ASEAN Electric Vehicle Market Trends

  • The EV growth of ASEAN is being driven by battery manufacturing. Investments in lithium-ion and solid-state battery manufacturing have gone very high in countries such as Indonesia, Thailand and Vietnam, where local gigafactories and collaborations obtained cells in the supply chain. Such facilities minimize dependency on imports, reduce supply chains and meet government incentives of localization. The connection between the sourcing of regional raw materials and modern technologies during production is making EVs more affordable, contributing to local labor markets, and increasing the rapidity of a widespread transition to electric mobility in ASEAN.
     
  • The ASEAN EV ecosystems are changing due to digital technologies. Auto makers and fleet operators are using AI, IoT and telematics in cars to measure battery health, anticipate maintenance requirements and utilize energy in the most optimal manner. The software platforms that are AI-enabled enhance the efficiency of the charging process, predict the demand, and minimize the amount of time that the vendors are out of commission.

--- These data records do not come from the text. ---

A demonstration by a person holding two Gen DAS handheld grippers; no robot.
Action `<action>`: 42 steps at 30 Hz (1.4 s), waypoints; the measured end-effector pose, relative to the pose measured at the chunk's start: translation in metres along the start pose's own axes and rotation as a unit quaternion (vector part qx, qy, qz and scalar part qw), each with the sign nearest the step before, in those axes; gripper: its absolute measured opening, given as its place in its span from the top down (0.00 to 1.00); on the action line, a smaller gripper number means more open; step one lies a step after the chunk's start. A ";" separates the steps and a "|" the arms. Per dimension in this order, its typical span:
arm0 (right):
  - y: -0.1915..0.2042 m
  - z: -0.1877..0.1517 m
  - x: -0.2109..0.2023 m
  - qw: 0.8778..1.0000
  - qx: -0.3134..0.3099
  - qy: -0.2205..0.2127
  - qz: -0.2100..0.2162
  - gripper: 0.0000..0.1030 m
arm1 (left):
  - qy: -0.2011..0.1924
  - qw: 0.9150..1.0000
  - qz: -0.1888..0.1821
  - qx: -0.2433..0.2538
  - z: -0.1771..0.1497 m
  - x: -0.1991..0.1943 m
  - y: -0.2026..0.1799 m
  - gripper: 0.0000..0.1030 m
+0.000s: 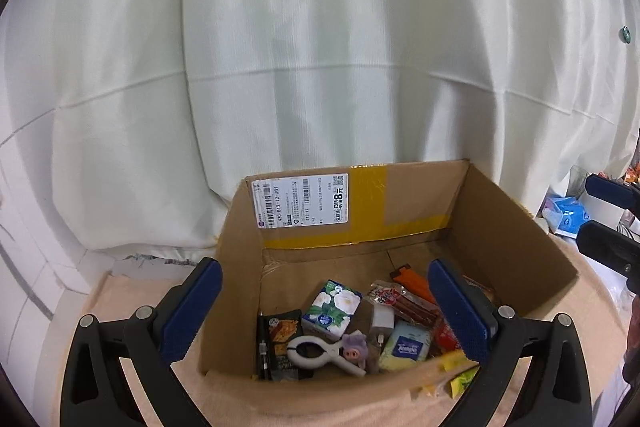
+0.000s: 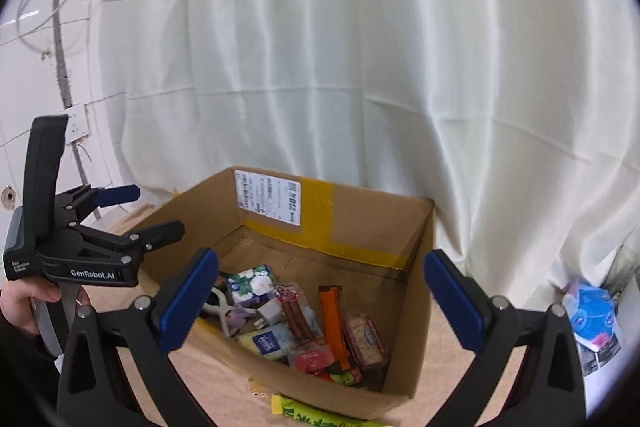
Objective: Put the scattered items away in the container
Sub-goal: 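Withdraw both grippers back toward the remaining items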
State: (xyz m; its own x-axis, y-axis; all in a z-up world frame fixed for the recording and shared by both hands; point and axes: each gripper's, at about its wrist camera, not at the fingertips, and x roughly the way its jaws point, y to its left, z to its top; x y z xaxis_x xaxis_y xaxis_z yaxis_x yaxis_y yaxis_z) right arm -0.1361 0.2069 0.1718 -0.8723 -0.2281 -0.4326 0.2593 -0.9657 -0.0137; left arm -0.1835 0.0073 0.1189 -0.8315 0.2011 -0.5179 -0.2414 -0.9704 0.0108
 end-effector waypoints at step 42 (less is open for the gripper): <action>-0.023 -0.175 0.043 0.976 -0.120 0.180 0.020 0.00 | 0.136 0.991 -0.008 0.006 -0.171 0.080 -0.084 0.00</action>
State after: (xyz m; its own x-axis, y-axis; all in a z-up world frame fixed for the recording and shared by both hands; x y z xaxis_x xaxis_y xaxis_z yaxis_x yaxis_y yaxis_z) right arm -0.1068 0.2407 -0.0041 -0.6687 -0.1650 -0.7250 0.4174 -0.8902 -0.1823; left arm -0.1438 0.0814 -0.0696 -0.6625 0.1719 -0.7291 -0.2617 -0.9651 0.0102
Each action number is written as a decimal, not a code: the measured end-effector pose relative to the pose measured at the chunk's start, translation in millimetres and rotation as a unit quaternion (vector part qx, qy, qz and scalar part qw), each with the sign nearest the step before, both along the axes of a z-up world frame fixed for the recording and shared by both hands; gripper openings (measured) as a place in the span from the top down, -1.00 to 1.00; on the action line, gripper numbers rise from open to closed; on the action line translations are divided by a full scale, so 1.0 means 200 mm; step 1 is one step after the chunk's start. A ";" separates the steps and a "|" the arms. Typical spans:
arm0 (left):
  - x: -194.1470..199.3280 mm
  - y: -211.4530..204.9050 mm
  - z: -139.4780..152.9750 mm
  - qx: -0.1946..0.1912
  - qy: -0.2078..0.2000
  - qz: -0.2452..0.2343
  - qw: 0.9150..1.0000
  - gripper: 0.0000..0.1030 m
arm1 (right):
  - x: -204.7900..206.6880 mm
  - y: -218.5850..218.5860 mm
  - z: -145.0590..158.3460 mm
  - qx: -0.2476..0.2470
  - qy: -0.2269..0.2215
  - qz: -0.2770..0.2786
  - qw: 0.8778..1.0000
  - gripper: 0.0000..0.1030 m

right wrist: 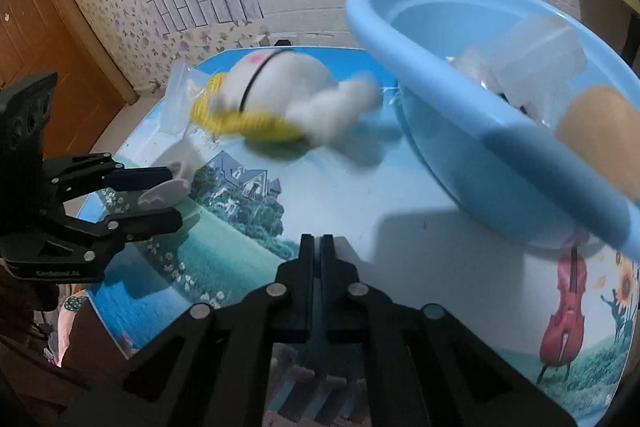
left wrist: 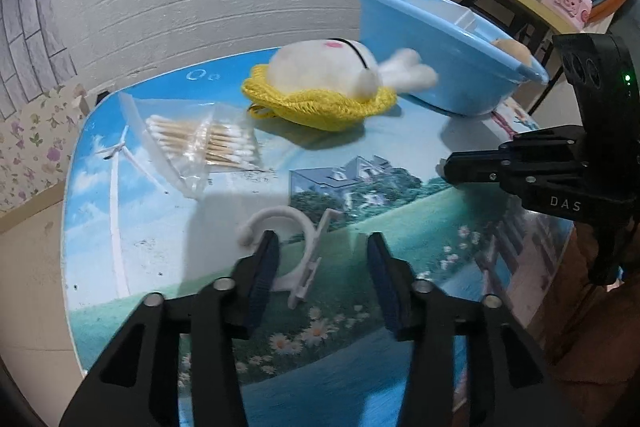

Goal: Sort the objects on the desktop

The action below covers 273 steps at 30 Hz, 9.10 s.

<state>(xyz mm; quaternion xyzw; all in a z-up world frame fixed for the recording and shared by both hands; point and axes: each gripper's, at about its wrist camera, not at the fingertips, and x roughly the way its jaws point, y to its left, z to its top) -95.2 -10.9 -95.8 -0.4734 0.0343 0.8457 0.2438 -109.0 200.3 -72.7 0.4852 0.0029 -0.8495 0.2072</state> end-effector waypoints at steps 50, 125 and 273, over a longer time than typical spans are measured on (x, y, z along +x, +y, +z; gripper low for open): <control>0.03 -0.09 0.04 -0.014 0.018 0.056 0.998 0.79 | 0.06 -0.04 0.13 -0.041 0.025 -0.028 0.998 0.00; 0.16 0.18 0.25 -0.006 0.045 0.033 0.998 0.09 | 0.38 0.43 0.26 -0.048 0.076 -0.062 0.994 -0.43; -0.37 -0.19 0.03 -0.047 0.015 0.167 0.985 -0.80 | -0.05 0.50 0.32 0.016 0.099 -0.122 0.987 -0.67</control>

These innovations make EVs smart and connected assets that facilitate smart fleet management, urban mobility planning, and sustainable energy management on the regional level.
     
  • The charging infrastructure and modular energy platforms are becoming prioritized. Public-fast chargers, depot charging buses and two/three-wheelers with modular battery-swapping are being invested into by governments and private companies. These scalable and service-based solutions enable nations to break gridlocks, speed up the adoption and offer scalable options to both urban commuters and logistics fleets.
     
  • For example, in July 2025, CATL announce the commencement of its Indonesian battery plant, intended to provide localized and high-capacity cells to Southeast Asian manufacturers. High technology recycling and modular pack assembly are incorporated into the facility, and this makes Asia a leader in both sustainable supplying and deploying models.
     

ASEAN Electric Vehicle Market Analysis

ASEAN EV Market Size, By Propulsion, 2022 - 2034 (USD Billion)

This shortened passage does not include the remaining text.